Fang Runin is a war orphan. By order of the Empress, after the Second Poppy War, all families with less than three children were ordered to take in one of the many war orphans in the Nikara Empire. Runin, who goes by Rin, thus is raised by shopkeepers in Rooster Province. Rooster Province is one of the poorer and more rural provinces of Nikara. At fourteen, her foster mother informs her she’s made a match for Rin – and older, wealthy man that if they form an alliance will increase her foster family’s drug smuggling profits by making it easier to access the nearby port. Rin does not want to marry – and really doesn’t want to marry the disgusting older man her family has picked for her. So she makes a bargain and manages to talk her foster mother into letting her wait and study for the Keju Empire-wide test for admission into one of the Empire’s academies. No one believes Rin will be able to do well on the test so her foster mother agrees to the two-year delay. Rin then finds a tutor to help her study for the test – paying him in stolen drugs from her family’s business since she has no money of her own.

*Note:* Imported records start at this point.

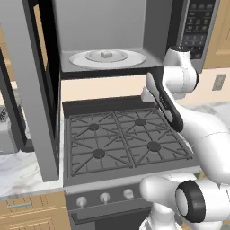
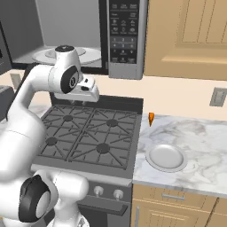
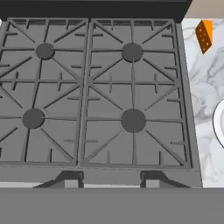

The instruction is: Pick the marshmallow from the microwave and place it on plate located on the counter.

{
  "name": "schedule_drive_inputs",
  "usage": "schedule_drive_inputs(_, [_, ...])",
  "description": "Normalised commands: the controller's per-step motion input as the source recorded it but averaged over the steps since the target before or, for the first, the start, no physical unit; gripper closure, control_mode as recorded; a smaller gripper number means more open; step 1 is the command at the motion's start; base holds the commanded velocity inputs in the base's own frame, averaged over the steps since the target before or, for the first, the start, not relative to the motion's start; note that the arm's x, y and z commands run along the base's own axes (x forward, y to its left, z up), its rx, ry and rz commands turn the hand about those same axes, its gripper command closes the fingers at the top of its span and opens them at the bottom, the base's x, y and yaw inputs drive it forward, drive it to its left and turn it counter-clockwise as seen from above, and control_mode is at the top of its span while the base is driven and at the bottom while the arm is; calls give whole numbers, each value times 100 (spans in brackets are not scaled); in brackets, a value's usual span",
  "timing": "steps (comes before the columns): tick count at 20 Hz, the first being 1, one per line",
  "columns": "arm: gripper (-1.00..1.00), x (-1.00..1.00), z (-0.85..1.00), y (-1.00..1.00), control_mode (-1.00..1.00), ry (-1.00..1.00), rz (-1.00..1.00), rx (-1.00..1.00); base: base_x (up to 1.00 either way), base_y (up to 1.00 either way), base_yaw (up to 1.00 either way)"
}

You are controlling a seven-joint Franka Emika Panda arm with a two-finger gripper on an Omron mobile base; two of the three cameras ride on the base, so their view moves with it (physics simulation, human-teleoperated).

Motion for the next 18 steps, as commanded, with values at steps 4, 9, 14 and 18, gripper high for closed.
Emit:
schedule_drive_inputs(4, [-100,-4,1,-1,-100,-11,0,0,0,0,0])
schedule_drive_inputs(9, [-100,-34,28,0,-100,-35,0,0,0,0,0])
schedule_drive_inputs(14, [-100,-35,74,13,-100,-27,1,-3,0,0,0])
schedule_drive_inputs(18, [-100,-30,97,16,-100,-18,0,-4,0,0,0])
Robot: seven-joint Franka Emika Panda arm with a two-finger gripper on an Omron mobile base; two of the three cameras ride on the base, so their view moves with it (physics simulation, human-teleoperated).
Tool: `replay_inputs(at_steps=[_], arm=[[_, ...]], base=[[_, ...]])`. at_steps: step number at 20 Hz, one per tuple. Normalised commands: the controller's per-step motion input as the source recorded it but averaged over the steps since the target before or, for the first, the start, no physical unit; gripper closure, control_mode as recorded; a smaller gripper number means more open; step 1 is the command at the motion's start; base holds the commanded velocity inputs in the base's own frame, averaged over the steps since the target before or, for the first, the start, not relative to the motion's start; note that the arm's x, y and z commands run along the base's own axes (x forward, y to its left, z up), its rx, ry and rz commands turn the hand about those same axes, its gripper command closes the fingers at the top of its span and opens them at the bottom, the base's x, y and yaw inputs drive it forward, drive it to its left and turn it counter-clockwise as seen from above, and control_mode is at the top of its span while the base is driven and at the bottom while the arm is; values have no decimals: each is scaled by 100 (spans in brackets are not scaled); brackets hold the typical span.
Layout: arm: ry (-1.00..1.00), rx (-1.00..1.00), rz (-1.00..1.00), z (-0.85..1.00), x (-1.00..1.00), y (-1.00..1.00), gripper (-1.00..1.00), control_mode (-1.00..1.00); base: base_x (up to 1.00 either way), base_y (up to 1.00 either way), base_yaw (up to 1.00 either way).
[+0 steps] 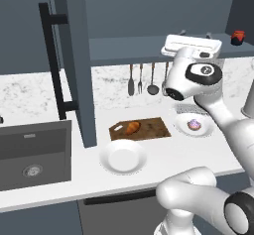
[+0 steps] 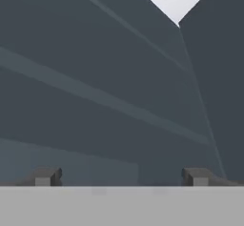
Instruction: From the different types of pastries on the counter, select a croissant and place it on the cutting board. Then retrieve a jar of jam from the cabinet and place it alongside the croissant on the cutting board.
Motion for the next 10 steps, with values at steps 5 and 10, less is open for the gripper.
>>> replay_inputs(at_steps=[5, 10], arm=[[15, 25, 1, 10, 12, -51, -100, -100], [20, 26, -1, 41, 45, -79, -100, -100]], base=[[0, 0, 0], [0, 0, 0]])
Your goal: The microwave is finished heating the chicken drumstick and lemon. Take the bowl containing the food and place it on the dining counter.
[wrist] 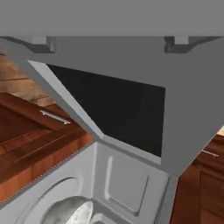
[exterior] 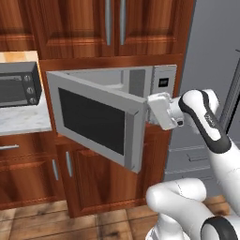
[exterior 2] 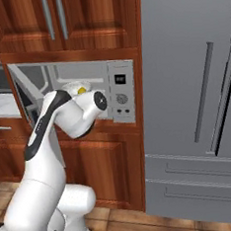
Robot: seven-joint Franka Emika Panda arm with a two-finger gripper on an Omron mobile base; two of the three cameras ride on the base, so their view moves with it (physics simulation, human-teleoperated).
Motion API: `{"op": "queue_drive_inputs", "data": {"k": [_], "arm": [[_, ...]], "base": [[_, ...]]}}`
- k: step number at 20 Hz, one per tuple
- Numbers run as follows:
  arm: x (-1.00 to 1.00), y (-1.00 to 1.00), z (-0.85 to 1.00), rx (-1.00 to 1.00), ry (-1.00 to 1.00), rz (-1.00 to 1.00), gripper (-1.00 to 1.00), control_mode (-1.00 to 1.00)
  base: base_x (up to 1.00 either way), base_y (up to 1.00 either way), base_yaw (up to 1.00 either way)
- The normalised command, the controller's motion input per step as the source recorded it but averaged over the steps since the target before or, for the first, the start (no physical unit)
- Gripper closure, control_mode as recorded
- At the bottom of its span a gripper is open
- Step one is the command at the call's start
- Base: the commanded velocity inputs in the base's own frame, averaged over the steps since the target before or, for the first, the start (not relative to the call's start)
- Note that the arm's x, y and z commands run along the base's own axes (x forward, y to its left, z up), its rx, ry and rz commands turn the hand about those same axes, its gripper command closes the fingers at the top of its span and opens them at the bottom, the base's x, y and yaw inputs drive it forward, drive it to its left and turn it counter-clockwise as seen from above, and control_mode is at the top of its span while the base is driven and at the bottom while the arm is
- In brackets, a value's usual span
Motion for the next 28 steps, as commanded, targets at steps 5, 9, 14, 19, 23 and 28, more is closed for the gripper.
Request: {"op": "queue_drive_inputs", "data": {"k": [5, 9, 14, 19, 23, 28], "arm": [[-0.25, 1.0, 0.14, 0.0, 0.03, 0.29, -1.0, -1.0], [-0.31, 1.0, 0.04, 0.0, 0.0, 0.29, -1.0, -1.0], [-0.15, 1.0, 0.0, 0.0, 0.0, 0.19, -1.0, -1.0], [-0.03, 1.0, 0.0, 0.0, -0.05, 0.07, -1.0, -1.0], [-0.02, 1.0, 0.0, -0.01, -0.17, -0.01, -1.0, -1.0], [-0.04, 0.47, 0.0, -0.07, -0.1, -0.06, -1.0, -1.0]], "base": [[0.0, 0.0, 0.0], [0.0, 0.0, 0.0], [0.0, 0.0, 0.0], [0.0, 0.0, 0.0], [0.0, 0.0, 0.0], [0.0, 0.0, 0.0]]}}
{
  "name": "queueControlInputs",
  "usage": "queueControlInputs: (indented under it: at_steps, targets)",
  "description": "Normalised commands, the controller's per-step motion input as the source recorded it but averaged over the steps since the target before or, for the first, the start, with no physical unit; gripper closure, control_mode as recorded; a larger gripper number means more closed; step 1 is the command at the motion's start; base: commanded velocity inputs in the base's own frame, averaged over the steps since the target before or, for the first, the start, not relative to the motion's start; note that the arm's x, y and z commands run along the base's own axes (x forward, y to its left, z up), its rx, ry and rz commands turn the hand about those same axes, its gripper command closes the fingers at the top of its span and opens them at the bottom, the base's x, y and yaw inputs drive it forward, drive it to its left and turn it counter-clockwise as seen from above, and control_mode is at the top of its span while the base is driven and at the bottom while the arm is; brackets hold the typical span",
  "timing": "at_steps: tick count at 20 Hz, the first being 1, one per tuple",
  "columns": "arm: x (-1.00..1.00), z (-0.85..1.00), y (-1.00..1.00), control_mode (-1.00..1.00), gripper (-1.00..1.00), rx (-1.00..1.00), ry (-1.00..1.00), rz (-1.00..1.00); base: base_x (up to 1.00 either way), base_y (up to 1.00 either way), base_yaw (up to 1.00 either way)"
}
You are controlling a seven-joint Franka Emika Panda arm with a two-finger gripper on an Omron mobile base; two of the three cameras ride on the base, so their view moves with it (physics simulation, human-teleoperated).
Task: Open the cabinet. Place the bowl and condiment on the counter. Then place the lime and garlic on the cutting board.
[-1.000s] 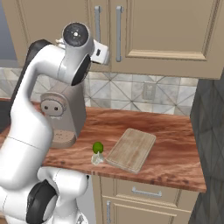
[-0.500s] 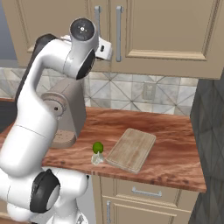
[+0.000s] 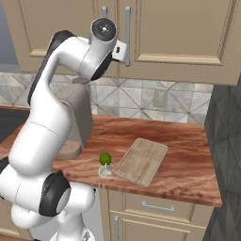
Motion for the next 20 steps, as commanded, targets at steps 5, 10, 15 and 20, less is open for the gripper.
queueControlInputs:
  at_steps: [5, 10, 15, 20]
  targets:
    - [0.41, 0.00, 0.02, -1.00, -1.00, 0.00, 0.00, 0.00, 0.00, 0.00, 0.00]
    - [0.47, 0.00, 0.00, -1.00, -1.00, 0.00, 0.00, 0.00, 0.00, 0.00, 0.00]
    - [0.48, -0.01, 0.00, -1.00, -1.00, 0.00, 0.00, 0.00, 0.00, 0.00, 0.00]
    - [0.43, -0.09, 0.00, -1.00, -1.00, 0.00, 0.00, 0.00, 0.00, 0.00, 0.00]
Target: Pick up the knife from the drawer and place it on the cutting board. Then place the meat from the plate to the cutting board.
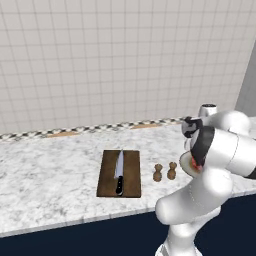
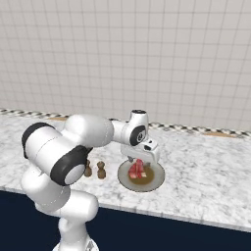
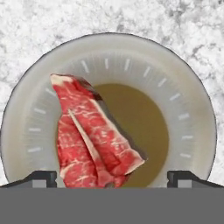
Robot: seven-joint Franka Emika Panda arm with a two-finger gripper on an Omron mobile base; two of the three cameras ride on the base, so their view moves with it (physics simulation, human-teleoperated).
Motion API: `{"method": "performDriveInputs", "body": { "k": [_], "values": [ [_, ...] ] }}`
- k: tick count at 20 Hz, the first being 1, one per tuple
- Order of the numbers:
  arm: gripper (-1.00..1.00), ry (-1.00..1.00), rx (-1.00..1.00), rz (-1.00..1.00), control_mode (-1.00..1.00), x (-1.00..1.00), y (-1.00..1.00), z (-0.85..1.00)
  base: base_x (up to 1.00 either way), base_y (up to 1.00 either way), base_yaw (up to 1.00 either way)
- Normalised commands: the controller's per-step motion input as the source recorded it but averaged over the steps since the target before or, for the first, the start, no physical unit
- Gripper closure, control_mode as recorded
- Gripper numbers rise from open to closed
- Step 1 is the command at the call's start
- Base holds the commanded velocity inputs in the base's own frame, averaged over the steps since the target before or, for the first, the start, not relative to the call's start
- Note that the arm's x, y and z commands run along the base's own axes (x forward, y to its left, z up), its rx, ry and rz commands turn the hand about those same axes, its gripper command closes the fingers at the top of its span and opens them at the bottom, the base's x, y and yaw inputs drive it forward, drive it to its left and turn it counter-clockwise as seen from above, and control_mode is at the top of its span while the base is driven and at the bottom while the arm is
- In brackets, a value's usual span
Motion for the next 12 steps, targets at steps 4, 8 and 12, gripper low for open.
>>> {"method": "performDriveInputs", "body": {
  "k": [4,8,12],
  "values": [
    [-1.0,-0.02,0.0,0.0,-1.0,0.31,0.0,-0.36,0.0,0.0,0.0],
    [-1.0,0.0,0.0,0.0,-1.0,0.17,0.0,-0.37,0.0,0.0,0.0],
    [-1.0,0.0,0.0,0.0,-1.0,0.21,0.0,-0.32,0.0,0.0,0.0]
  ]
}}
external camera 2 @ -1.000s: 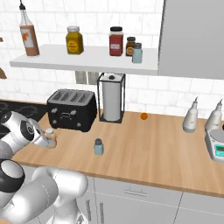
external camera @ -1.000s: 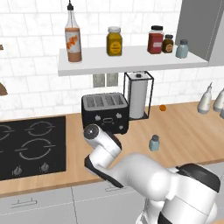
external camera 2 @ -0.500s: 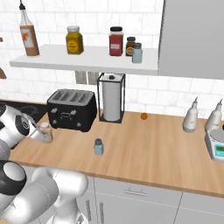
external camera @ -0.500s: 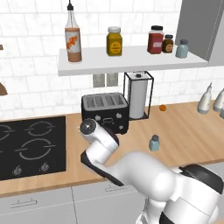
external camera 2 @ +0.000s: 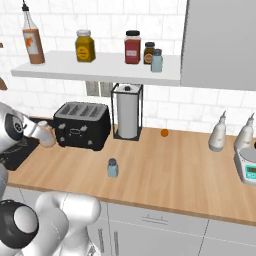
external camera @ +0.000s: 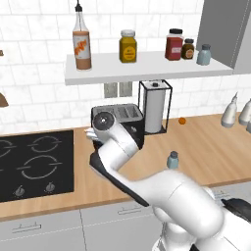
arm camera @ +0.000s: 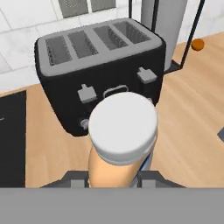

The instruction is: Put the shaker and condiment bottle from the counter next to their counterparts in the cabinet.

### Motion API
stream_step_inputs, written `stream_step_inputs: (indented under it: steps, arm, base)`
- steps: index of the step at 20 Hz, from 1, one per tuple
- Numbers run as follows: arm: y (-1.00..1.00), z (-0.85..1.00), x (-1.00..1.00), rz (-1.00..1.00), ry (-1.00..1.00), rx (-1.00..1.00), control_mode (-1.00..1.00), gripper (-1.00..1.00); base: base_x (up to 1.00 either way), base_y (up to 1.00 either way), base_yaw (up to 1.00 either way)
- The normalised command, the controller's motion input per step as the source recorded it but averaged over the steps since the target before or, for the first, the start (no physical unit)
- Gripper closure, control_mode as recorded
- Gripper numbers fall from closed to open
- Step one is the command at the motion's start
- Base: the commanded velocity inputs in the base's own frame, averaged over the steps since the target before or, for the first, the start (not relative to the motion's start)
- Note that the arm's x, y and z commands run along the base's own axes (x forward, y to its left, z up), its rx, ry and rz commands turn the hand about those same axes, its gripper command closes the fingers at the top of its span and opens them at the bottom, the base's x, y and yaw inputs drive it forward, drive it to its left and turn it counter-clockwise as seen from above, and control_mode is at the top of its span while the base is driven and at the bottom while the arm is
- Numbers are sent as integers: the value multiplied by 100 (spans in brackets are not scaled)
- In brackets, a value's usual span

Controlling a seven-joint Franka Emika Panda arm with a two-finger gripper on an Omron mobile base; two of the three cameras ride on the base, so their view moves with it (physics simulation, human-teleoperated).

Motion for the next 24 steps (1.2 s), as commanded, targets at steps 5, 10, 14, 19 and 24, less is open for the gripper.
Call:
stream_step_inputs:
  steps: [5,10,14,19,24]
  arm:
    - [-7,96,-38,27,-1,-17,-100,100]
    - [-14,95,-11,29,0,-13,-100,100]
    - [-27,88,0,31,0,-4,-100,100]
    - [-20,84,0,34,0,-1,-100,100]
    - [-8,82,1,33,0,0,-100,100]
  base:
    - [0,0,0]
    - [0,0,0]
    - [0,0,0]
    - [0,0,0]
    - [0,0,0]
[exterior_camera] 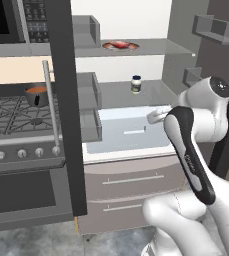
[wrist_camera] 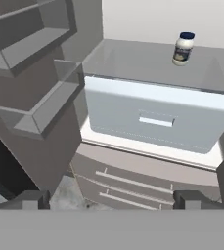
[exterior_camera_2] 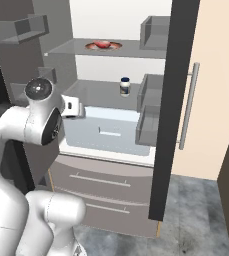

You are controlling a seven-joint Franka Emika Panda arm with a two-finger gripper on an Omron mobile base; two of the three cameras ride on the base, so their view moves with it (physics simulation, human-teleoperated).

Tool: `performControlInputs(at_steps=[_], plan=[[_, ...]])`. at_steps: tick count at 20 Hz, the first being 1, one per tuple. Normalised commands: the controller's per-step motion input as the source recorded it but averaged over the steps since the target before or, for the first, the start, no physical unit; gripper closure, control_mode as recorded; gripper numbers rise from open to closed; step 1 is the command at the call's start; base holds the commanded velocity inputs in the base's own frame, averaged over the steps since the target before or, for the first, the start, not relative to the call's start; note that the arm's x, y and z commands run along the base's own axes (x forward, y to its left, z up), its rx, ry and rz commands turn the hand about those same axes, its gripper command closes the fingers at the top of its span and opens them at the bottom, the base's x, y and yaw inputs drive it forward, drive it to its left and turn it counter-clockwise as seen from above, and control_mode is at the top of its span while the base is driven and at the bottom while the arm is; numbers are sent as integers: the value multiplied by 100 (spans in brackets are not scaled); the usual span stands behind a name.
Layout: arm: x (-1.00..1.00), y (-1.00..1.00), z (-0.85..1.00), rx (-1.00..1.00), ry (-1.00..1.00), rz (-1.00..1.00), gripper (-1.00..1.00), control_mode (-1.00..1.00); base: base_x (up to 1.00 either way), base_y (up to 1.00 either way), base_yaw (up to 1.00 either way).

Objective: Retrieve the steak from the fridge and place it on the saucepan with marinade on the stove.

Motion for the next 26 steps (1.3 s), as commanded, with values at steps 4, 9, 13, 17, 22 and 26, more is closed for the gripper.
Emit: performControlInputs(at_steps=[4, 9, 13, 17, 22, 26], plan=[[2, 0, -2, 0, 0, 4, -100, -100, 0, 0, 0], [9, 0, 0, 0, 0, 0, -100, 100, 3, 0, 0], [0, 0, 0, 0, 0, 0, -100, 100, 51, 0, -9], [0, 0, 0, 0, 0, 0, -100, 100, 88, 0, -11], [0, 0, 0, 0, 0, 0, -100, 100, 100, 1, -12], [0, 0, 0, 0, 0, 0, -100, 100, 100, 23, -12]])
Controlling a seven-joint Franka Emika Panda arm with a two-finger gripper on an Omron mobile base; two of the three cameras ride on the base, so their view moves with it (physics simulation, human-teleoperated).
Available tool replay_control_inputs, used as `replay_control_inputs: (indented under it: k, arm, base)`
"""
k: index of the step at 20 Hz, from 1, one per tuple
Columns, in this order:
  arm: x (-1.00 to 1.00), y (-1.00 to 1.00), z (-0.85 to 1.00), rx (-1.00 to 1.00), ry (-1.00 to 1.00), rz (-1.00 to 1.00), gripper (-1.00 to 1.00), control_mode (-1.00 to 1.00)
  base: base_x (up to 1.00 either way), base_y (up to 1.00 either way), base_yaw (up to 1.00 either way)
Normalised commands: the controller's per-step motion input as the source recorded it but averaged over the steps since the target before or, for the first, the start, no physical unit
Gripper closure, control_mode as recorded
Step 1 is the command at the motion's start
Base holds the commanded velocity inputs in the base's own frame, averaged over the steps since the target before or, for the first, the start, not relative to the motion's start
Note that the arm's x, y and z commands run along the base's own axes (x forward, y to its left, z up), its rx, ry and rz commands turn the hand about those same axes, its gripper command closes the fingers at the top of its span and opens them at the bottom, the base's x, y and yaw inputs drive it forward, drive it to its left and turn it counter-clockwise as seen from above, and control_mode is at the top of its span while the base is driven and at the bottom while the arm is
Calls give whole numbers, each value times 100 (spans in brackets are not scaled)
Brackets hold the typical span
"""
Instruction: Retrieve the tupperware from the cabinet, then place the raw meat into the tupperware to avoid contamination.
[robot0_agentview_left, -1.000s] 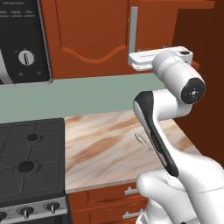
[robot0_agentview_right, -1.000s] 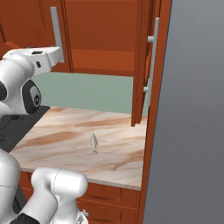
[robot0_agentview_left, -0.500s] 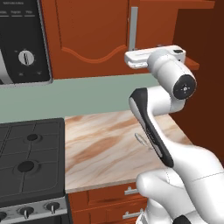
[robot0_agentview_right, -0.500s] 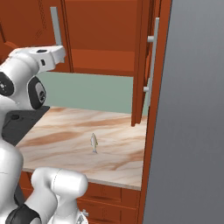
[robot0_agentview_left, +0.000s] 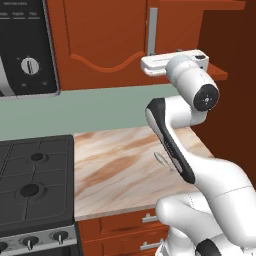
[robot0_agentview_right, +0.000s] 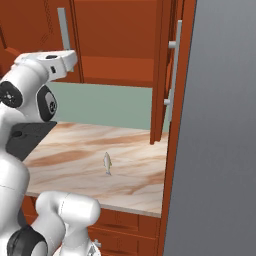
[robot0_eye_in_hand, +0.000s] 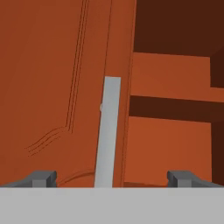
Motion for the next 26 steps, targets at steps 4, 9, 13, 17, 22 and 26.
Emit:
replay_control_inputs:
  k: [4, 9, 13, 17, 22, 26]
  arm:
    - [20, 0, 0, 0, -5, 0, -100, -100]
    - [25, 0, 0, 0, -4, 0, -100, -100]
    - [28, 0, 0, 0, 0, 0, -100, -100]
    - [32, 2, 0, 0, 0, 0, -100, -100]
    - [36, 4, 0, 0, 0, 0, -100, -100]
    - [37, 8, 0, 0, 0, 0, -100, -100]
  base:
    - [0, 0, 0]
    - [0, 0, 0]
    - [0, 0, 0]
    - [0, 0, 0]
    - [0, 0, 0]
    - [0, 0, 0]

The novel opens with Test Day for the Keju, where a great deal of emphasis is placed on stopping cheating. A few days after taking the test, Rin gets the news – she passed. And not only did she pass, but she got the highest score in Rooster Province, securing her a place at the exclusive Sinegard Military Academy. A place at Sinegard is exactly what Rin wanted – it gets her away from her arranged marriage, it gets her out of Rooster Province, and it will secure her a good job after college (so to speak). She’s frightened but excited and she and her tutor set off for the capital city and Sinegard.
Rin’s first year at Sinegard proves to be extremely difficult – she’s bullied by other students and teachers alike. She learns that because she has dark skin and comes from the rural Southern part of Nikara, she has to prove herself over and over. She is actually attacked by a bully in her Combat class, and sees her bully suspended from class for a week – only to have her Combat instructor who had berated her with racist comments throughout class – kick her out of class entirely. Not only is she prevented from attending a required class, but she’s barred from training with other students, using the training room, or obtaining her combat training in any other way.
However, Rin is determined to succeed, so she goes to the library and starts studying martial arts books. She eventually borrows some texts forbidden to First Years and tries to teach herself martial arts (not her best idea). She also has a class called “Lore” but the teacher never arrives for class and by the time Rin is kicked out of Combat class, the rest of the students have given up on even pretending to show up for Lore class. Since the outdoor or indoor (depending on the season and weather) classroom for Lore is empty, Rin uses it for training. She catches the eye of the Lore instructor who sees something special in Rin and begins to train her. Rin also slowly but surely becomes adept at Strategy and catches the attention of her Strategy teacher in a good way.
After several more months, Rin gets used to life at Sinegard, starts to learn Lore, is given an insane exercise program (consisting of running up and down a mountainside carrying a piglet on her back. The pig, of course, grows heavier and bigger, until it’s time for it to be slaughtered for food. As crazy as it sounds – as an exercise program, it works.) Rin is also taught martial arts by her Lore instructor and gradually does better in her other classes, especially Strategy.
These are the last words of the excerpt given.